The Food and Drug Administration’s Emergency Use Authorization (EUA) eventually sped up approvals for labs to run tests, but the EUA process also exposed a lot of red tape that got in the way of commonsense process improvements. For instance, testing organization realized quickly that using prelabeled tubes (instead of labeling tubes after collecting patient samples) could save hours in test turnaround time, but making that simple change, which had nothing to do with the test itself, required an amendment to the EUA, a time-consuming exercise.
Another regulation that did more harm than good was one that mandated that physicians had to authorize Covid-19 PCR tests for patients — a stipulation that impeded what Atul Gawande and I called assurance testing, frequent testing of asymptomatic workers and students as a way of keeping our schools and workplaces open. This requirement added unnecessary cost, time, and complexity.
A consequence of treating pandemic population-level testing the same way as traditional diagnostic testing was that the entire enterprise of testing was loaded with the expensive infrastructure (regulations, health IT, clinical resources) of symptomatic testing. Looking forward, the United States needs to identify areas in which regulations need to be rewritten so they don’t impede a nimble response.
5. Better Communications and Coordination
The many failures in public communication during the pandemic are widely documented.

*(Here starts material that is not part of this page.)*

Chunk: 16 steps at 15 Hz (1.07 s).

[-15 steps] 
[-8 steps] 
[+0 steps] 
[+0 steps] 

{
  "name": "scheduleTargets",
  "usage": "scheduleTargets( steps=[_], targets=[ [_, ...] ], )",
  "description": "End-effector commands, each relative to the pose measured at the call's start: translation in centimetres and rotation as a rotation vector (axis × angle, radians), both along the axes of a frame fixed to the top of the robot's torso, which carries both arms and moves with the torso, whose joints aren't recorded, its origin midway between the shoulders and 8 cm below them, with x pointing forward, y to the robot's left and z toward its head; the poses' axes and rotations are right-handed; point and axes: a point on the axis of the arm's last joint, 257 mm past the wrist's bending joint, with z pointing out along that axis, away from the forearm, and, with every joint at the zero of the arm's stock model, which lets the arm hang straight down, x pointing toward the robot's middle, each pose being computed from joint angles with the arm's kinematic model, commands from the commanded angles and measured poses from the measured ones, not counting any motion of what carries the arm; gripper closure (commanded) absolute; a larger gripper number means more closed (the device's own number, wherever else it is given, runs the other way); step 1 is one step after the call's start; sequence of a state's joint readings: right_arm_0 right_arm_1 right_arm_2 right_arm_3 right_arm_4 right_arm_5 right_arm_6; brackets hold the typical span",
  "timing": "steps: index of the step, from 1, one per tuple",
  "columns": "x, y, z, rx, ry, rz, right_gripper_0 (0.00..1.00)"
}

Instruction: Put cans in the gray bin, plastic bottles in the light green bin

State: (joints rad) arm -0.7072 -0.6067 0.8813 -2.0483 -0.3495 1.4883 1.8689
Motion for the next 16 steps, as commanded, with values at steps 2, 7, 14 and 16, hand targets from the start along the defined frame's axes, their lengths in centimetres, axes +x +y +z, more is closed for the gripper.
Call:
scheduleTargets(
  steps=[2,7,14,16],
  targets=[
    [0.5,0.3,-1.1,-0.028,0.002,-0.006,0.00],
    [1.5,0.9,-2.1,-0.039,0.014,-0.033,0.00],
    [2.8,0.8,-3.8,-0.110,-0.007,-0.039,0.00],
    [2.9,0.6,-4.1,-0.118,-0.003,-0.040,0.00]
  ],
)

These were particularly problematic given historical misgivings about the federal government’s role in public health and rampant misinformation.
The core challenge is that people are looking for clear direction at the same time as data about the pandemic is being collected. So as the science evolves, public health authorities need to be transparent about what they know and don’t know. This will create an environment in which changing guidance in response to changing information builds, rather the detracts from, the trust needed to achieve broad support for public initiatives based on solid scientific evidence (e.g., for proven vaccinations).

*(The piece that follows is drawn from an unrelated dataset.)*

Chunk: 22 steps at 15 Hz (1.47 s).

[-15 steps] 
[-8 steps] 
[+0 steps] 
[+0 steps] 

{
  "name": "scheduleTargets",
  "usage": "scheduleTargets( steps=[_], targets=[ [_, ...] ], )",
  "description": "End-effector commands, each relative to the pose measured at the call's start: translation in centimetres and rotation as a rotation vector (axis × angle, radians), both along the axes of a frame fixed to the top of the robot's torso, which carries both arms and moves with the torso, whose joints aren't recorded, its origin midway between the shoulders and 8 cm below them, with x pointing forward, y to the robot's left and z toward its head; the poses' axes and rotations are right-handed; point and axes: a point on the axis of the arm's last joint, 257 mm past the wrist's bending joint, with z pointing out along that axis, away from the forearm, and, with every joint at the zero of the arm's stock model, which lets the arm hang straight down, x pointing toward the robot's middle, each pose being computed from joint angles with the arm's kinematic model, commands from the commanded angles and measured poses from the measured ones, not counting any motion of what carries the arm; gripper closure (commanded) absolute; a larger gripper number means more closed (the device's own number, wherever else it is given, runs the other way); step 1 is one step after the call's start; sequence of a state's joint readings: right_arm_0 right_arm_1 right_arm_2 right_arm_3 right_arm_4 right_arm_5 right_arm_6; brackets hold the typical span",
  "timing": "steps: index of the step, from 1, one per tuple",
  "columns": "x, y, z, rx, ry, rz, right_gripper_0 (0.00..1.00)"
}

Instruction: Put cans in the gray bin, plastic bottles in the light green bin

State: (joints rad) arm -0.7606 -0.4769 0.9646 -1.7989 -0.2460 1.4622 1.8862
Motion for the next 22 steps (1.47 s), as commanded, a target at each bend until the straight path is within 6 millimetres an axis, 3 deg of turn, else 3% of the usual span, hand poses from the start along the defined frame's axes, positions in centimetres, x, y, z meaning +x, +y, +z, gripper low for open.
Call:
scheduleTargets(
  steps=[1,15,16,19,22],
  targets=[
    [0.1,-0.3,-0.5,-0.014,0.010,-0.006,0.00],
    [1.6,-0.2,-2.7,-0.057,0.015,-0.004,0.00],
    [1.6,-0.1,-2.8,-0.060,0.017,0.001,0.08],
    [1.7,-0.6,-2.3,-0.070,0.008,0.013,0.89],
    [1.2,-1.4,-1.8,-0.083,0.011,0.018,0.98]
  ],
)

Another prerequisite for an adaptive pandemic response is mechanisms that enable the numerous relevant departments and agencies at the federal, state, and local levels to communicate effectively with each other and coordinate actions. These include better systems for sharing information, knowhow, and concerns. This may be the hardest of these recommendations given how siloed these entities can be and the relatively high level of political polarization in the country.
The Result: A Faster, More Effective Response
Ultimately, investments in building adaptive capabilities in the areas of manufacturing, workforce, innovation, regulations, and communication will put the United States in a much better position to respond to the next pandemic than this one. Those capabilities will be far more valuable than extremely detailed plans.
Some may counter that a better solution would be scenario planning to develop plans that cover many different uncertainties. I strongly support scenario planning but not for the purpose of developing a variety of plans. I support doing them — and engaging in war games and simulations — because such activities can help build the competencies the country needs to be adaptive.
Referring to the fog of war, Dwight D. Eisenhower, the supreme commander of the Allied Expeditionary Force in Europe during World War II and the 34th U.S. president, said, “Plans are worthless, but planning is everything.” Given the inevitable fog that will engulf the next pandemic, let us ensure that our planning results not just in plans but helps build the capacity to be nimble to respond to whatever nature hits us with.